Even if you're not a birder, these odd pink birds will grab your attention!  Mission was accomplished!  My issue here is that these birds are common to many Florida birders, but they were new to me.  So I couldn't do the specialized birding that I do in Arizona, California, etc.  I heard the Mangrove Cuckoos but didn't see them.  I was with 2 other birders who counted them on their list.  I didn't do it because I wanted to see them.  Some will say count them and others will understand.  I made a note in my journal that I heard them.  Cuckoos are sneaky birds. And there were many other specialized birds that I knew were in the area, but they require a great deal of time and patience to find.  

Pileated Woodpecker
The refuge was wonderful.  We stopped at nearly every parking pull off to count birds. There was the infamous Shell Mound trail and overlook tower.  Needless to say, I could spend A LOT more time here, but I met my objectives and found every Egret and Heron on my life list.  Next time, it will be the specialty birds!

Fish Crow
My friend Sydney is amazing.  She is such a wonderful hostess and friend.  We had such a fun time together.  While on the trails, she learned about some incredible places to take her future guests.  We both laughed a lot about some of the spots we went to find birds.  Sometimes we were exhausted.  We brought lots of water to stay hydrated.  Sydney has the birding ability within her.  She's always loved birds and can spot them quickly.  For me, I need to hear them.  And like every team, birder or non-birder, I become the ears and they become the eyes.  Thank you Sydney for an amazing week in Southern Florida.  Next time we'll find the American Flamingos together and ride the Everglades!

Finally, here is a little historical information on this strangely named wildlife refuge. Established in 1945 as the Sanibel National Wildlife Refuge, the refuge was renamed in 1967 in honor of pioneer conservationist and political cartoonist Jay Norwood "Ding" Darling. "Ding" headed the U.S. Biological Survey (forerunner for the Fish and Wildlife Service) and is also credited as one of the key people in the development of the National Wildlife Refuge System.


  1. Oh my what a collection of wonderful photos. That roseate spoonbill is amazing. Rubbing oil (avon skin so soft is one) on your exposed skin is good for deterring no-see-ums.

  2. What an awesome trip Chris with an excellent hostess. The photos are all beautiful! Great job!
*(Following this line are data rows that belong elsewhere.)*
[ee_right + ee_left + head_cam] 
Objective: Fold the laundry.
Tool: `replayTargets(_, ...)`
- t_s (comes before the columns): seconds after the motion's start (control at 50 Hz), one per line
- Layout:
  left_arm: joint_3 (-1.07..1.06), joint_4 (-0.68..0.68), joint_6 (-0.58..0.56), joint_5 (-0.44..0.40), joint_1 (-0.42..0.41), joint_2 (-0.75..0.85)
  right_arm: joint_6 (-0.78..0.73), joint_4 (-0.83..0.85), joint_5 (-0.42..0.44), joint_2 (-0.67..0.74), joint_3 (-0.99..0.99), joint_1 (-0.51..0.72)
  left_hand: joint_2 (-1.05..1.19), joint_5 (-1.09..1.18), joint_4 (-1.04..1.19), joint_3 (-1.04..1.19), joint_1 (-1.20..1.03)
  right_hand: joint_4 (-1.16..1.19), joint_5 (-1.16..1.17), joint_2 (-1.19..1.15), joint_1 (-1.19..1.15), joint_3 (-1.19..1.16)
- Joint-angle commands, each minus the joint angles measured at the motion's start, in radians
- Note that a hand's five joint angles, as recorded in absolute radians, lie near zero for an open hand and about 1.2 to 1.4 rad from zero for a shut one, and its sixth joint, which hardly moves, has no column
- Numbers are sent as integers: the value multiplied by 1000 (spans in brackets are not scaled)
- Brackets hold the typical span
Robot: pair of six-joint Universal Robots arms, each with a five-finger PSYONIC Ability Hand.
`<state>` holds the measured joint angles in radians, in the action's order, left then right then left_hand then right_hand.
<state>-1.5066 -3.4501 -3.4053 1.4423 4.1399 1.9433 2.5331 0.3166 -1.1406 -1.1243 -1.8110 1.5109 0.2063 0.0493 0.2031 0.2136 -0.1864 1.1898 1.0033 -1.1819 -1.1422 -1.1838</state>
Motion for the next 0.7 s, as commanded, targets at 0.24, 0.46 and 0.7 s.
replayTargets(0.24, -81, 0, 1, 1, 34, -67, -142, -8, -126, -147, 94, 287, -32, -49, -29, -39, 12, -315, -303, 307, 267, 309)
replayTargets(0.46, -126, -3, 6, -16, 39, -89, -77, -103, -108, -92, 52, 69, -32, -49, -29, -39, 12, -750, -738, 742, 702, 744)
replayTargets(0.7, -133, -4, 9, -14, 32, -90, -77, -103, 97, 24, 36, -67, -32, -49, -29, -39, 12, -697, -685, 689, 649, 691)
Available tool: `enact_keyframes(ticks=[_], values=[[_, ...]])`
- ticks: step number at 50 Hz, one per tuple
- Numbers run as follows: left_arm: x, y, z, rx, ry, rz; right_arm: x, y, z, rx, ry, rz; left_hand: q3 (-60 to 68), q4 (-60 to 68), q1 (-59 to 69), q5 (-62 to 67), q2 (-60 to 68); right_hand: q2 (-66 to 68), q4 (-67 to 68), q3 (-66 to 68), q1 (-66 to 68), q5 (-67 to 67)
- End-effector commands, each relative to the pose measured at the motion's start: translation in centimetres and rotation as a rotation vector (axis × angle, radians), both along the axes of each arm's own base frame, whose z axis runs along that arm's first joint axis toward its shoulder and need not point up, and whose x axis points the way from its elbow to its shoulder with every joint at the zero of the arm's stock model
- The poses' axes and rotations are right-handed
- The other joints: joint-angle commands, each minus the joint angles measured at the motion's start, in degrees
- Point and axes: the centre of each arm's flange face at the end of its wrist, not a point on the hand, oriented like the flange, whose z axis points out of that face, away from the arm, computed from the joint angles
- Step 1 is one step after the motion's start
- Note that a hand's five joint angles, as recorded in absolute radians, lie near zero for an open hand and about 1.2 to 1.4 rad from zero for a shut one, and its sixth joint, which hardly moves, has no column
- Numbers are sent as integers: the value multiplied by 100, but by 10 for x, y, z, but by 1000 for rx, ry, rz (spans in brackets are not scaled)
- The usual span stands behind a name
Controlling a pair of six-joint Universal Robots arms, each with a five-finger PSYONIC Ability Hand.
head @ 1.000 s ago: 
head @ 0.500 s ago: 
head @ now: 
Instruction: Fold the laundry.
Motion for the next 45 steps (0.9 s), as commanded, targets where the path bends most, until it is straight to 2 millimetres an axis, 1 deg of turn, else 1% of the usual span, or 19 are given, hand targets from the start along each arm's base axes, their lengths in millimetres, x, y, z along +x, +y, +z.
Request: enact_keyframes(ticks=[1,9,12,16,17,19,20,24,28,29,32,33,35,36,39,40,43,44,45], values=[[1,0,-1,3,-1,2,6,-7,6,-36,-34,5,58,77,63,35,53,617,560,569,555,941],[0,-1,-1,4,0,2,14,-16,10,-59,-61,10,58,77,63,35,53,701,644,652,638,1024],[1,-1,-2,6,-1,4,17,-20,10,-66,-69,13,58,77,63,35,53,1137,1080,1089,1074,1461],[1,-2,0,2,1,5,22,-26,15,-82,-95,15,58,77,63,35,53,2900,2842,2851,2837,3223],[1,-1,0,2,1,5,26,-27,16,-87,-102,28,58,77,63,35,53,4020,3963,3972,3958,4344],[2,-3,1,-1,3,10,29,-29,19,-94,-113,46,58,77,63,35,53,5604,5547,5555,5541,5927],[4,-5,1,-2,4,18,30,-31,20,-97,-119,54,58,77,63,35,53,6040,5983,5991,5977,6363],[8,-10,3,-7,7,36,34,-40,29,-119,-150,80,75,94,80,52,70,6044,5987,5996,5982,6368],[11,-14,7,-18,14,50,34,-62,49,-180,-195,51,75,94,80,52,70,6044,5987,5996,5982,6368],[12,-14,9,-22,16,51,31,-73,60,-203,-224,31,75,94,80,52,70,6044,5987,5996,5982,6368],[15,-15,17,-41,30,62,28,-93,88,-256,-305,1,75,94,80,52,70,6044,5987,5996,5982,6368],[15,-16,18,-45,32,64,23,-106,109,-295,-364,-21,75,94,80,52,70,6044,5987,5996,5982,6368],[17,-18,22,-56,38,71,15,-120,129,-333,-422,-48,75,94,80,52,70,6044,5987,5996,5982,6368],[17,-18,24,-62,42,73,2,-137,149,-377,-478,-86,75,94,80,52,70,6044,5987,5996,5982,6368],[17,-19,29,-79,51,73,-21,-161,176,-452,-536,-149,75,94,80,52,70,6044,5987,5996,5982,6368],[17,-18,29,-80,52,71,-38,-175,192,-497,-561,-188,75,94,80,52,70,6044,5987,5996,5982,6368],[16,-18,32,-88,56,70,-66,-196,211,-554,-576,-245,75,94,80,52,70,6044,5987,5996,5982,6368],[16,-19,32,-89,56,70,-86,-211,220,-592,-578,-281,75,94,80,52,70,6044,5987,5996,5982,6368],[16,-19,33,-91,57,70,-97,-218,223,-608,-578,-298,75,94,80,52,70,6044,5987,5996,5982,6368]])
  3. Chris, I enjoyed visiting Ding Darling myself.. The herons there are amazing, I loved the Ibis and the Spoonbills. Cool birds, great photos and post. Happy Birding!

  4. Wonderful post Chris with great photos and so many bird species :) Sounds like you had a great holiday with a brilliant hostess :)

  5. After being out at dawn for many game drives I can appreciate the early morning sightings. But I don't think I could handle the no see ums. You got some marvelous shots here and I'm sure you had a wonderful time.

  6. I often wonder what % of people on the road at 5 am are bird watchers or fishers!

    What a great set of birds.

    Cheers - Stewart M - Melbourne

  7. How fun to explore Florida, sounds like you had a great time! The roseate spoonbills are beautiful and I love the yellow-crowned night-heron as well.

  8. I get a real sense of your excitement when reading this post, Chris, and I can fully understand why! Brilliant birds and superb photography! It sounds, to me, as if you'll be returning there soon.

  9. Chris, I love your child-like joy in observing nature and going on adventures! How I wish that we could have done this trip together, but I am so glad you got to go and that you were able to share the experience with your other friend! And now you know how wonderful Florida birding is! You must go back!

  10. What an incredible trip! I'm so glad you were so successful with your finds! Love the Roseate Spoonbill!

    Yes, I've used my air conditioner for a few days. Couldn't help it! :-) Got the windows open for the breezes again though. Planning a trip to Madera Canyon next month! Can't wait to see what I can photograph there!